一人で意識的には眠れなくても睡魔に負けてしまえば無意識的に眠れる。目覚めたときの精神状態はわからないが。
そういえば確か、さらにさらに数ヶ月前は、ずっと部屋にこもっていたので、会っていなかったのだが──果たしてその間に、なにかあったのだろうか。
それからは、ぼくのそばによく居るようになった気がする。電話を使う回数も、増えた気も、するし……案外、元気になったのではなくて、ぼくになにかを隠そうとしているんじゃないかと思う面もある。
「まあいいか」
言いたくないなら。
「──いや……」
それとも、聞き出すべきなんだろうか。先月、いろいろあってから、なんとなく、自分の先入観や価値観みたいなものが、揺らいでいた。そしてそれはたぶん、こいつに対するものだ。
うまくは、言えないのだが……だんだん、人間らしくなっている。感情が、表れている。補正されたみたいに。それから──こいつの嘘が、少し見抜けなくなってきた、ような。寂しい、ような。
「って、ぼくは子どもの成長を見守る親か──」
……まあ、少しそういう面がないわけじゃ無い。互いに。
誰にでも『こちらに関わるな』と、拒絶されてきた。『あんたなんか』と、否定されてきた。存在が異端、らしかった。あいつも、ぼくも。
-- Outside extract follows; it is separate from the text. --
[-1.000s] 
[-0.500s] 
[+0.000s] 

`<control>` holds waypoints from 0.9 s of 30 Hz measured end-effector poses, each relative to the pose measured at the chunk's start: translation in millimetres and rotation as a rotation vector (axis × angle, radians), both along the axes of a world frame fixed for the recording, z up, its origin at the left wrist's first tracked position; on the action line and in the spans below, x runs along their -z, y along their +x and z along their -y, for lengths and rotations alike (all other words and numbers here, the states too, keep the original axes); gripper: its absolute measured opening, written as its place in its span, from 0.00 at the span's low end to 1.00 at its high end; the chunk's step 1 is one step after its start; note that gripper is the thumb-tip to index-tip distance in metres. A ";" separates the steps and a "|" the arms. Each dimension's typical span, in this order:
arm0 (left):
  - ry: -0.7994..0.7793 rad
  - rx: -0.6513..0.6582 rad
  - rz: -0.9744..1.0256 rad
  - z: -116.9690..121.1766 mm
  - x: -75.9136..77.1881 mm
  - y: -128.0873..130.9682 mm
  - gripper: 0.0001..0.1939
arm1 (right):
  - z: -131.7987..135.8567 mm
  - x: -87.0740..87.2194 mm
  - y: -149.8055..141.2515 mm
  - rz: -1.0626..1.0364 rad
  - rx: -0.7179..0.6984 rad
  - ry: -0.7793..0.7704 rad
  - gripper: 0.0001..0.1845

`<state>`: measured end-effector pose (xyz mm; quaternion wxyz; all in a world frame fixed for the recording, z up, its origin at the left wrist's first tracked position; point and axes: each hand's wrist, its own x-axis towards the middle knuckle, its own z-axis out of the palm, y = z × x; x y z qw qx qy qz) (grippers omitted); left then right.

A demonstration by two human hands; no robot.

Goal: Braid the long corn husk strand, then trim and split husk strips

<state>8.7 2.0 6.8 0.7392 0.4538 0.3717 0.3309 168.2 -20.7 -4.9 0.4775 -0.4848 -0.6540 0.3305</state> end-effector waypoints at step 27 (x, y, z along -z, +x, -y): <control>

自分では意味がわからないけれど。
ぼくからすれば、単に個性や特性の話な気がして──まあ、いろいろあるんだろう、と言ってまとめてみる。
『あの子は失い始めている』
と、以前のまつりをよく知る、昔の関係者から、先日、言われた。なにかを、取り戻し始めた代償、らしい。
あいつの完全な記憶喪失が、もし、前より少しでも、一部であれ減ってきていたなら、取り戻すのが早まっているなら、そういう解釈にもなるわけだった。
昔よりも使える力が落ちてきていて、それでも曲げない信念によって、負担が、増えている、みたいで、昔と同じように働かせると死ぬ、とか。
忘れようとしても取り戻すものたちが、他のことを考えるスペースを、狭めて、邪魔し始めた。
ぼくは、そうとも気付かず、勝手に浮かれていたのだ。知らない間に《もう一人の自分》が、《他人》になっていく気がしていた。
『自分』がどうしていようと、自分が自分をどうしようと関係がなかったのに、ぼくは『他人』に、関わるのは怖かった。他人のことは、わからないから。
だから、怖かった。
(……なんて嫌な、身勝手なエゴだ)
家族も、友達も、そしてあいつも。結局は他人であり、きっとそれを──距離を、常に尊重するべきなのに。
突き放す意味ではなく自分として重ね過ぎては、だめだという、ぼく自身への戒めを、いつの間にか忘れかけていた。
気がつけば自分を失わないで欲しい、なんて、思ってしまっていたのだ。
それが今のあいつの負担なのかもしれないのに。
なんて、情けない。
あいつの気持ちなんて、わからないけれど、だけど、もし、辛いなら。